As a path language, XPath is being used. The same is true for the Metaschema described by [Simons 2003] and the approach by [Lobin 2001]. Both approaches describe a declarative mapping between conceptual resources and instance documents. In the case of Lobin, the mapping is concerned with semantic networks. The Metaschema and the approach of Lobin describe an 'atomic' mapping: A set of information items in instance documents is an instance of a concept if the respective XPath expressions matches. In contrast, Secondary Information Structuring employs a more complex layer between markup and conceptual resources, which makes use of relations between mappings / concepts like subsumption and allows for the inference of information from superordinate mappings / concepts, and for the conceptual validation of Primary Information Structuring.

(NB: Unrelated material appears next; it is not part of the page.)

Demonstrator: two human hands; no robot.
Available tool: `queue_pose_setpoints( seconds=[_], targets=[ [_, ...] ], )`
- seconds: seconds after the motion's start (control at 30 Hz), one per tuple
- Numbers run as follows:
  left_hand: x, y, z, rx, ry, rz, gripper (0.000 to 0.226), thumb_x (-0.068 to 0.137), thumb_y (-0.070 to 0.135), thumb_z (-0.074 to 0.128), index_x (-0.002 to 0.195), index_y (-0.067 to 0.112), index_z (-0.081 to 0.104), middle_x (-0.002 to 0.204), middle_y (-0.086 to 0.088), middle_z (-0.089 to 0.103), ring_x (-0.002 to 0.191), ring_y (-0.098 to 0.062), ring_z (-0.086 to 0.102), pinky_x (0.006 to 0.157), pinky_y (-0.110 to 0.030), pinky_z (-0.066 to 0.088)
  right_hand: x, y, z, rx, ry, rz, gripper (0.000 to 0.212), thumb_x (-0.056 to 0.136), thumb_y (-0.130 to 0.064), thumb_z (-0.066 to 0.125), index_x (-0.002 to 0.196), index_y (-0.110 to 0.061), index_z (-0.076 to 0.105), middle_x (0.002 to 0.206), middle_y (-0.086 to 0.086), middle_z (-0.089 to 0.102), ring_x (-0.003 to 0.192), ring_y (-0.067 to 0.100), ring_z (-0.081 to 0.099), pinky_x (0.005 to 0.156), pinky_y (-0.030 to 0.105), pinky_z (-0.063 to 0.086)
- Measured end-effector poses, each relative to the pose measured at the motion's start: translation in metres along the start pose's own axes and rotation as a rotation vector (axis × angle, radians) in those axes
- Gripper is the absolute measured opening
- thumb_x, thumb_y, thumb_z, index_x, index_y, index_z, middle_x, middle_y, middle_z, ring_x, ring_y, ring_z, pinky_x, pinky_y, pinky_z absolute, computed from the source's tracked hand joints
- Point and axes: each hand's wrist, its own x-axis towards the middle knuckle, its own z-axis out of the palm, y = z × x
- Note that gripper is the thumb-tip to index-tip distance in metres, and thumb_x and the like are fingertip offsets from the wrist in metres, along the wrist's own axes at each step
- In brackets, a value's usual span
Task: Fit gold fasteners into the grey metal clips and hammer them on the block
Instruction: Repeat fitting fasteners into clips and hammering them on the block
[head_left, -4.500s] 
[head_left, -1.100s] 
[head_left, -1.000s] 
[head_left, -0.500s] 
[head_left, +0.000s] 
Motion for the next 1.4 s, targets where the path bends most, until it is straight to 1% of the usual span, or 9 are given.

The XDD-approach has been discussed already in Section “Input from document grammars”. In contrast to all other approaches, the methodology described by [Bayerl et al. 2003] offers an empirical approach towards markup semantics. The meaning of an element in an instance document is described in terms of relations to elements in other instance documents. Similar to instance based Secondary Information Structuring, this approach relies on multiple annotations of the same primary data. It is mainly concerned with textual data, e.g. scientific articles. As has been exemplified in figure 11, the relation of document structure to thematic or rhetorical structure can be analyzed, using multiple instance documents.

Summary and future work

This paper described the motivation and characteristics of a methodology called Secondary Information Structuring, which is used for the vertical interrelation of information resources. Declarations in document grammars and information items in - possibly multiple - instance documents are selected in a knowledge-based approach. An integrated implementation of the approach, using information from document grammars and multiple instance documents, is currently under development. Two sample applications from the field of linguistics and multilingual documentation of document grammars have been developed so far.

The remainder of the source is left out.